--- Try it ---
Both the line with "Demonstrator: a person" and the line with "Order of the" in the records below must appear in the output, along with every line between them, exactly and with nothing added.
____________________
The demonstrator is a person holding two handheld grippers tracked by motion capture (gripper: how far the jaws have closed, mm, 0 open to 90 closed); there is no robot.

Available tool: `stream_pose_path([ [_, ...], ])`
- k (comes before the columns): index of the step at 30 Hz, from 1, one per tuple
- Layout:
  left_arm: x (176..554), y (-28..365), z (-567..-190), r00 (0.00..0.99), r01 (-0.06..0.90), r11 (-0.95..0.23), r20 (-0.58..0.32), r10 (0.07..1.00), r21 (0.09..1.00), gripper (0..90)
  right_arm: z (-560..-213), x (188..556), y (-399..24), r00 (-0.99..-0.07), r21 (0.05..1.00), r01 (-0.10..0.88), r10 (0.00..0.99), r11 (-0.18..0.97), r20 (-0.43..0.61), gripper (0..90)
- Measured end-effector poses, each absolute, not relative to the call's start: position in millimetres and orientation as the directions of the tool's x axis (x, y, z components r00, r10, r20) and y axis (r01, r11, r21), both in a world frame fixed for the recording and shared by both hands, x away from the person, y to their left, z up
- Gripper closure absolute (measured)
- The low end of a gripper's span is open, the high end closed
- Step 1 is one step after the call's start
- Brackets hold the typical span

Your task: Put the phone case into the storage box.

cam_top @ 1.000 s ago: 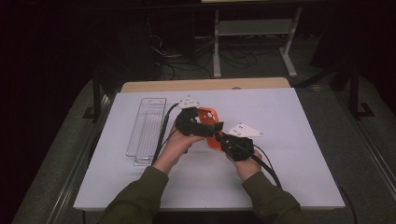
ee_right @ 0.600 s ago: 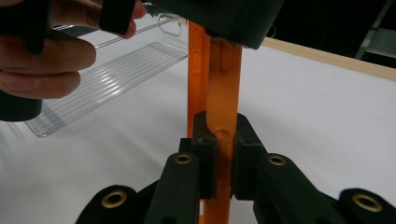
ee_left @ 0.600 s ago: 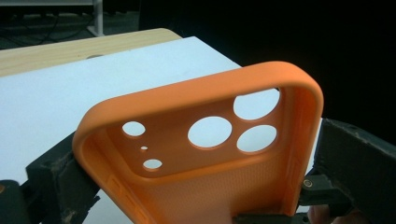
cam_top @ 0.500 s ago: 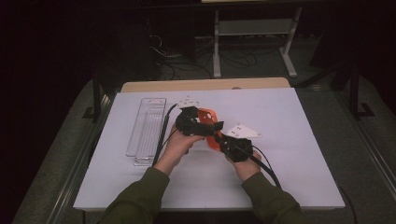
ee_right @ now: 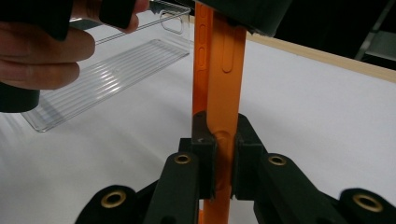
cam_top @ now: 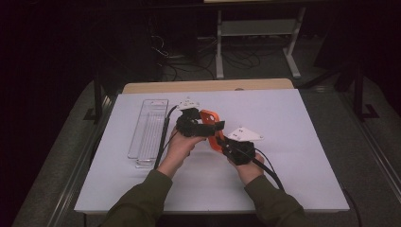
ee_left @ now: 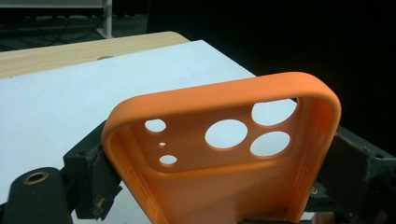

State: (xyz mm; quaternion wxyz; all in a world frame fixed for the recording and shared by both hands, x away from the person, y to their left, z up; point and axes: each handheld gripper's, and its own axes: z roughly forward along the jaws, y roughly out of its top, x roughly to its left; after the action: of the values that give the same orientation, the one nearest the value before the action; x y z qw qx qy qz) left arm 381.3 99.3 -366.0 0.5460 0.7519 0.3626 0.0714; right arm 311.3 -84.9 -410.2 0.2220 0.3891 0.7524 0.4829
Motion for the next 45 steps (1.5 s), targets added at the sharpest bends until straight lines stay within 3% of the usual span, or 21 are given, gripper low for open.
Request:
stream_pose_path([
  [25, 380, 99, -364, 0.754, 0.433, -0.173, -0.25, 0.608, 0.885, 15.0, -411, 313, -85, -0.604, 0.896, 0.378, 0.795, 0.231, 0.05, 75.8],
  [37, 379, 99, -363, 0.758, 0.43, -0.192, -0.237, 0.608, 0.882, 15.0, -409, 319, -91, -0.627, 0.887, 0.401, 0.774, 0.229, 0.084, 40.5],
  [45, 379, 99, -363, 0.761, 0.422, -0.203, -0.224, 0.609, 0.884, 15.0, -410, 325, -96, -0.644, 0.848, 0.449, 0.76, 0.282, 0.088, 24.7],
])
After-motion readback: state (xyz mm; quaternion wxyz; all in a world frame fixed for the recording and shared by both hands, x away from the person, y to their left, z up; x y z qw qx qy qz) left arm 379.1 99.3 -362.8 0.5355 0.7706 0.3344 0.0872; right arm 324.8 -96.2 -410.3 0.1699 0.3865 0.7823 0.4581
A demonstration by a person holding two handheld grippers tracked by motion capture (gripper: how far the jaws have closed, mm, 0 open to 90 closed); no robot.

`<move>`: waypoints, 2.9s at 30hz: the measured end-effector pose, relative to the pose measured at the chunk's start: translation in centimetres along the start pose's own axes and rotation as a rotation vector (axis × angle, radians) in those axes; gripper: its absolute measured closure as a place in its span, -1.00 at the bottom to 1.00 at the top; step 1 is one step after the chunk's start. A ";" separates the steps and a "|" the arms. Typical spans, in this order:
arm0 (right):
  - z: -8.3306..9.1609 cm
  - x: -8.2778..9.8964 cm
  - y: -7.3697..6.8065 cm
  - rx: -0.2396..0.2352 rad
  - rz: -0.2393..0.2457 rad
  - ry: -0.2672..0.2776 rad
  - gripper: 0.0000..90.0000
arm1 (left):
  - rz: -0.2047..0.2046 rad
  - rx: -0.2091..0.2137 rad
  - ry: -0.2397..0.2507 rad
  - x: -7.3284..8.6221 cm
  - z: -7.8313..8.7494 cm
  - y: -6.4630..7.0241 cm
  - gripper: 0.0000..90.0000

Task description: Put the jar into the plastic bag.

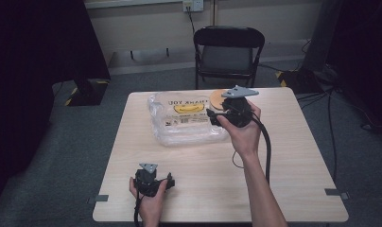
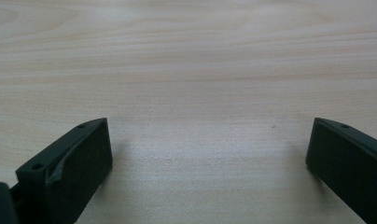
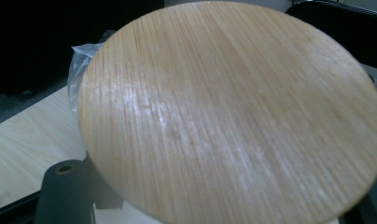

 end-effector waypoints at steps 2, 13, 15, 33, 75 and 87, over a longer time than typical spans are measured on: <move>-0.5 -0.3 0.0 0.002 0.002 -0.004 -0.42 | 0.001 0.001 0.001 0.0 0.0 0.0 -1.00; -2.5 -2.9 0.1 -0.003 0.006 -0.007 -0.42 | 0.000 0.000 0.001 0.0 0.0 0.0 -1.00; -2.9 -3.2 0.1 0.000 0.010 -0.010 -0.42 | 0.000 0.000 0.001 0.0 0.0 0.0 -1.00; -8.2 -4.1 -0.3 -0.005 0.013 -0.054 -0.42 | -0.001 0.000 0.000 0.0 0.0 0.0 -1.00; -18.3 1.3 -0.3 0.001 -0.032 -0.207 -0.42 | 0.001 0.000 0.001 0.0 0.0 0.0 -1.00; -18.7 1.8 -0.1 0.006 -0.046 -0.219 -0.42 | 0.001 0.000 0.001 0.0 0.0 0.0 -1.00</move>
Point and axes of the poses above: each handheld gripper's, and its own axes: z roughly backward along the jaws, x roughly out of its underside, y roughly to its right, the point moved 6 cm from there along -z, roughly forward along the jaws, and after that the axes turned 3 degrees about -y, right-handed, at the moved point
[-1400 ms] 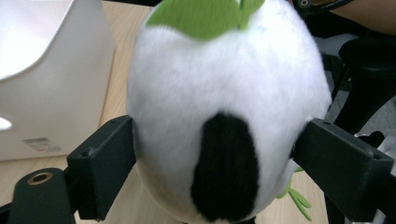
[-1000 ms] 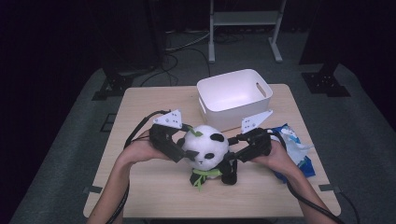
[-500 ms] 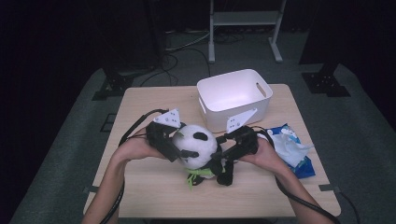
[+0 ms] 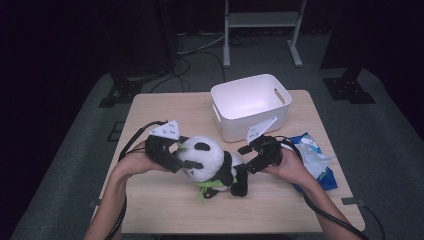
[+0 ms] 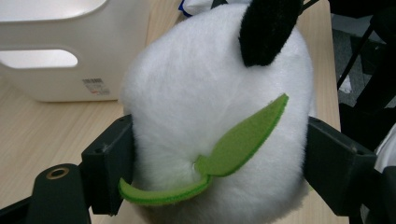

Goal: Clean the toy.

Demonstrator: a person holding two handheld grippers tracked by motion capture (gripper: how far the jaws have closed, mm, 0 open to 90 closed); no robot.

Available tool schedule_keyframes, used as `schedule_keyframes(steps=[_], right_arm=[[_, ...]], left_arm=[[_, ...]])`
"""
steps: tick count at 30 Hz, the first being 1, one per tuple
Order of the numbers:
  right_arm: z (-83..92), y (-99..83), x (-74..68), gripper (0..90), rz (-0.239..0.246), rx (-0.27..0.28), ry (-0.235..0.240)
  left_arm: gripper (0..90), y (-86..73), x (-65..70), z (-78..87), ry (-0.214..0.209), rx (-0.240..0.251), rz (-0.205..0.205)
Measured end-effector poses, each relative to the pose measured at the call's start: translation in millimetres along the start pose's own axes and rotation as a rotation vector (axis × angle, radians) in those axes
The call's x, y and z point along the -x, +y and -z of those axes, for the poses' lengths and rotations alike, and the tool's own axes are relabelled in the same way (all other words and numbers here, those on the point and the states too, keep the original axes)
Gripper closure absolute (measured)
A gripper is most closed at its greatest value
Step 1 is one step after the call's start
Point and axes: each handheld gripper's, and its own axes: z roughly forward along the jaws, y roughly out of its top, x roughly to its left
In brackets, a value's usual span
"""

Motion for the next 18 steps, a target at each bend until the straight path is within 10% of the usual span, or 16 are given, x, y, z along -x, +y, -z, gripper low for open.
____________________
--- Output of the exercise ---
Demonstrator: a person holding two handheld grippers tracked by motion capture (gripper: how far the jaws have closed, mm, 0 open to 90 closed); no robot.

Available tool schedule_keyframes, used as `schedule_keyframes(steps=[_], right_arm=[[_, ...]], left_arm=[[_, ...]])`
"""
steps: tick count at 30 Hz, the first being 1, one per tuple
Order of the numbers:

With the output given, the exercise is complete.